Much is written about the many different ways in which sensitive data is leaked…and yes, there certainly are MANY ways!
Something I noticed once more today while I was doing some online research was the incredibly large amount of personally identifiable information (PII) I found within the PDFs I discovered during my searches.
The PII was not visibly printed within the PDF document itself, however, when I did a search for some specific terms, some of which included names, the search results showed associated PII.
For example, when doing a search for “John Doe” (name obviously changed) within a PDF I found, the search results showed for each instance of John Doe within the PDF his home address, phone number, and email address. This was not visible if I was only just viewing the document, but it was visible within the search results; in the metadata.

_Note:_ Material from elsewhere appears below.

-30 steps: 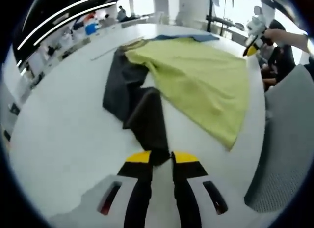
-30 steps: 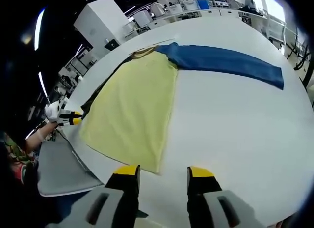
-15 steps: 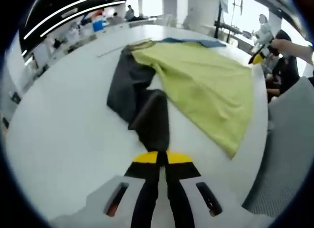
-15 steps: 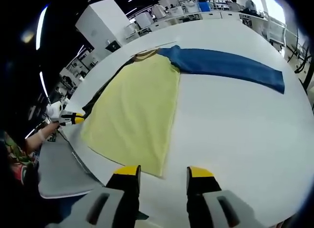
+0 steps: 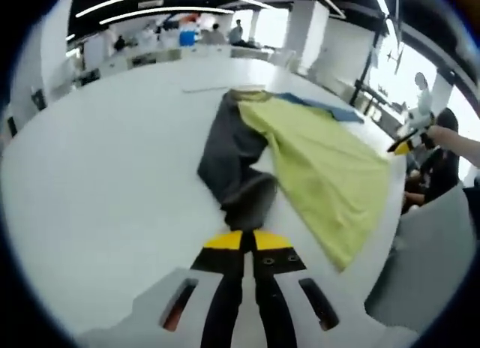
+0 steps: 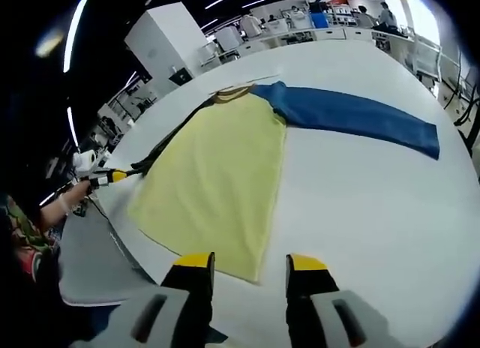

I’ve seen this happen several times before…I’m sure there is a treasure-trove of PII floating around the Internet within PDFs.
Most people think converting a Word, PPT, or other document, into a PDF removes all the metadata.
Au contraire, mon frere! (deja vu George Carlin? 🙂 )
I certainly am not a PDF expert, but there are a few ways I know that metadata can get into PDFs.
1) If you attach a Word, PPT, Excel, or other document into a PDF file in its native format the metadata will follow. Yes, you can attach files to a PDF documents through Acrobat.
2) If you have the tracked changes visible when you convert a file to PDF. Yes, you would be able to see the changes clearly within the PDF, but I know *MANY* people who convert files to PDFs and never look over the resulting PDF document to make sure everything looks okay; they cheerfully send it on to others or post it online without realizing the PII is in associated metadata.
3) If your print configuration in Word, or other trackable applications, is set to print ‘tracked changes’ along with the document, then the resulting PDF will include the tracked changes.
4) If you imported a file, or data items, such as items from your email address book, into your native file and then deleted the info you did not want within the viewable file, the deleted viewable portions may still remain in the metadata and become part of resulting PDF.
And I know there are likely numerous other ways that metadata hides within PDFs.
I re-emphasize, I’m far from being a PDF guru, and in fact know comparatively little beyond what I need to know to do my work, but I know enough to know that metadata can easily creep into your PDF documents unbeknownst to the folks doing the PDF conversions.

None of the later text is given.